Konteks: Instruksi Trump soal Latihan Militer Gabungan

Pertemuan kedua menteri tersebut berlangsung hanya beberapa hari setelah Presiden Amerika Serikat Donald Trump, pada Minggu (16/8), menginstruksikan Menteri Pertahanan Pete Hegseth untuk “mengurangi secara signifikan” rencana latihan militer gabungan dengan Korsel. Trump menyebut keputusan itu didasarkan pada pertimbangan biaya serta hubungan pribadinya dengan pemimpin Korea Utara, Kim Jong Un. Ia berargumen bahwa latihan militer berskala besar mengirimkan sinyal yang tidak diinginkan ke Pyongyang dan berpotensi memicu ketegangan baru di kawasan.

FAQ: Pertanyaan Umum

Kapan dan di mana Menlu China Korsel bertemu bicarakan isu Semenanjung Korea? Pertemuan bilateral digelar di Seoul, Korea Selatan, dan dilaporkan pada Rabu melalui keterangan resmi Kementerian Luar Negeri China yang diakses ANTARA dari Beijing.

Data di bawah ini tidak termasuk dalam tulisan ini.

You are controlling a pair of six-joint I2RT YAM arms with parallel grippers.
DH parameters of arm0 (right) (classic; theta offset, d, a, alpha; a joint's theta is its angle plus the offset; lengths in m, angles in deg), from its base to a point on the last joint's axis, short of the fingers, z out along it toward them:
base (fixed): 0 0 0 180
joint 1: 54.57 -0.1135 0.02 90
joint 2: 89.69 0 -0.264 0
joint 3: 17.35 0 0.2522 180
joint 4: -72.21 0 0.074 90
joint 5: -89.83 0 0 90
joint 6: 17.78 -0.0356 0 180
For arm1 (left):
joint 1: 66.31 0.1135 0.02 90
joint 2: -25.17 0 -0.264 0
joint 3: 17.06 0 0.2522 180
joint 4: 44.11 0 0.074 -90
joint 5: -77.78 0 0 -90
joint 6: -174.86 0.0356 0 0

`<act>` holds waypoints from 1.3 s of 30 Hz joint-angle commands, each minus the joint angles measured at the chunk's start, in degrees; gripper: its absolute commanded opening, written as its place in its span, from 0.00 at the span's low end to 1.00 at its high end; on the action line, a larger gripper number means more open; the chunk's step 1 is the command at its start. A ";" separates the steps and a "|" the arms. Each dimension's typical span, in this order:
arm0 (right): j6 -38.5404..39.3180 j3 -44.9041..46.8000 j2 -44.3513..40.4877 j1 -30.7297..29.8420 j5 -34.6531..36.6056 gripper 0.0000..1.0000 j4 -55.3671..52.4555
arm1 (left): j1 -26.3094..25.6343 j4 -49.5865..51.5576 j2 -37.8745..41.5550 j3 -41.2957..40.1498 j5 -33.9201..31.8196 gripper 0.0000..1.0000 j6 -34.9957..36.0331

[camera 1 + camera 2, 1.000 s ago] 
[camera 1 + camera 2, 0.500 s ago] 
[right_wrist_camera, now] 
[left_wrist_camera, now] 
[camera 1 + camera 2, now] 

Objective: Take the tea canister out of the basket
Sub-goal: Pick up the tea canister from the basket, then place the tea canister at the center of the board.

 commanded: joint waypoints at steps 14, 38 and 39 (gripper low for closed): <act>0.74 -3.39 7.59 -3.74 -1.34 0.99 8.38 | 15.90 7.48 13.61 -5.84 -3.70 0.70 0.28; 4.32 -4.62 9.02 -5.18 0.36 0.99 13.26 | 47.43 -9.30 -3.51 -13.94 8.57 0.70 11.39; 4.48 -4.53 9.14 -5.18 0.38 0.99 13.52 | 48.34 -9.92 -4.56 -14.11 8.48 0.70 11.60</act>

Apa saja topik utama yang dibahas dalam pertemuan tersebut? Topik mencakup penguatan kemitraan strategis, kerja sama ekonomi dan perdagangan, percepatan negosiasi FTA tahap kedua, pertukaran pemuda dan budaya, pemanfaatan KTT APEC, peringatan 35 tahun hubungan diplomatik, serta dinamika keamanan di Semenanjung Korea.

Bagaimana posisi Korea Selatan terhadap instruksi Trump soal latihan militer gabungan? Cho Hyun menegaskan komitmen Korsel pada kebijakan “Satu China” dan menekankan pentingnya komunikasi tingkat tinggi dengan Beijing. Ia tidak merinci respons spesifik terhadap pernyataan Trump, namun menyoroti kebutuhan menjaga stabilitas kawasan melalui dialog dan koordinasi multilateral.